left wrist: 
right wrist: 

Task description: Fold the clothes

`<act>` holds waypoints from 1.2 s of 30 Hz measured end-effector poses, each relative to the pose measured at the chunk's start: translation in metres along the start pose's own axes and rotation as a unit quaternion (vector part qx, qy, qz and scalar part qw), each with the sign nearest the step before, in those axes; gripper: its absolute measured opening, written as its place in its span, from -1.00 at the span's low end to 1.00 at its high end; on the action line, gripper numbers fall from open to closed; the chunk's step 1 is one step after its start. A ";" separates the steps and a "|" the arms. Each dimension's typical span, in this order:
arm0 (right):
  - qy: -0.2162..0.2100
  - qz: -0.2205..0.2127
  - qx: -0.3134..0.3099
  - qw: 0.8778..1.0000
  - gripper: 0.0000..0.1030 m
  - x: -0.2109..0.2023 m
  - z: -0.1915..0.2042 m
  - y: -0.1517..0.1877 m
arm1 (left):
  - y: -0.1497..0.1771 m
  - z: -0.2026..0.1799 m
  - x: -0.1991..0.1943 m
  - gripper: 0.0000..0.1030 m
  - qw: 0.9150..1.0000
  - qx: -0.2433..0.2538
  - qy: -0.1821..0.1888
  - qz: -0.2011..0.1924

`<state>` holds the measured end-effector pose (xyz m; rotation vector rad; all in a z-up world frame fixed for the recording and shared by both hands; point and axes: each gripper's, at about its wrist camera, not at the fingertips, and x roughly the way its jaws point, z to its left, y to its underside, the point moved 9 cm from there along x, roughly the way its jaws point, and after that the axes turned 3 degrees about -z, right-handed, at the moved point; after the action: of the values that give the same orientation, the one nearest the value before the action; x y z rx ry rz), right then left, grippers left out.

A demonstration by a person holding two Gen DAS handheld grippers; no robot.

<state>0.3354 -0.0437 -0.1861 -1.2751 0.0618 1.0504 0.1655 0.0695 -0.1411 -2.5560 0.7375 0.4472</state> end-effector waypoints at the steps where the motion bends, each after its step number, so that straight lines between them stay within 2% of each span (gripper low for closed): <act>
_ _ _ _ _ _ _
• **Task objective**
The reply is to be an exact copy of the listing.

• **Answer below**
left wrist: 
right wrist: 

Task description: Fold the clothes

`<act>` holds waypoints from 1.2 s of 30 Hz measured end-effector poses, each relative to the pose measured at the chunk's start: translation in metres along the start pose's own axes and rotation as a unit quaternion (vector part qx, qy, qz and scalar part qw), each with the sign nearest the step before, in those axes; gripper: its absolute measured opening, written as its place in its span, from -1.00 at the span's low end to 1.00 at its high end; on the action line, gripper numbers fall from open to closed; the chunk's step 1 is one step after its start. A ";" separates the steps and a "|" the arms. Each dimension's typical span, in this order:
arm0 (right):
  - qy: -0.2162..0.2100
  - qz: -0.2205..0.2127
  - qx: -0.3134..0.3099
  - qw: 0.8778..1.0000
  - gripper: 0.0000..0.1030 m
  - x: -0.2109..0.2023 m
  - z: -0.1915..0.2042 m
  - y: -0.1517..0.1877 m
arm1 (left):
  - y: -0.1497..0.1771 m
  - z: -0.2026..0.1799 m
  - x: -0.1991..0.1943 m
  - gripper: 0.0000..0.1030 m
  - qw: 0.9150..1.0000
  - qx: -0.2433..0.2538
  - qy: -0.1821..0.1888
  - qz: -0.2011..0.1924

`<state>` holds the measured end-effector pose (xyz m; rotation vector rad; all in a z-up world frame fixed for the recording and shared by both hands; point and axes: each gripper's, at about its wrist camera, not at the fingertips, and x roughly the way its jaws point, z to its left, y to its underside, the point moved 9 cm from there along x, roughly the way its jaws point, and after that the axes turned 3 degrees about -z, right-handed, at the moved point; after the action: of the values that give the same orientation, the one nearest the value before the action; x y z rx ry rz), right then left, grippers left out.

A demonstration by a person holding two Gen DAS handheld grippers; no robot.

<state>0.3354 -0.0437 -0.1861 -1.2751 0.0618 1.0504 0.1655 0.0695 -0.1411 -2.5560 0.7375 0.4472</state> end-effector waypoints at the steps where the motion bends, each after its step number, so that straight lines between them stay within 2% of each span (gripper low for closed): <act>

That's the answer, with nothing more to add.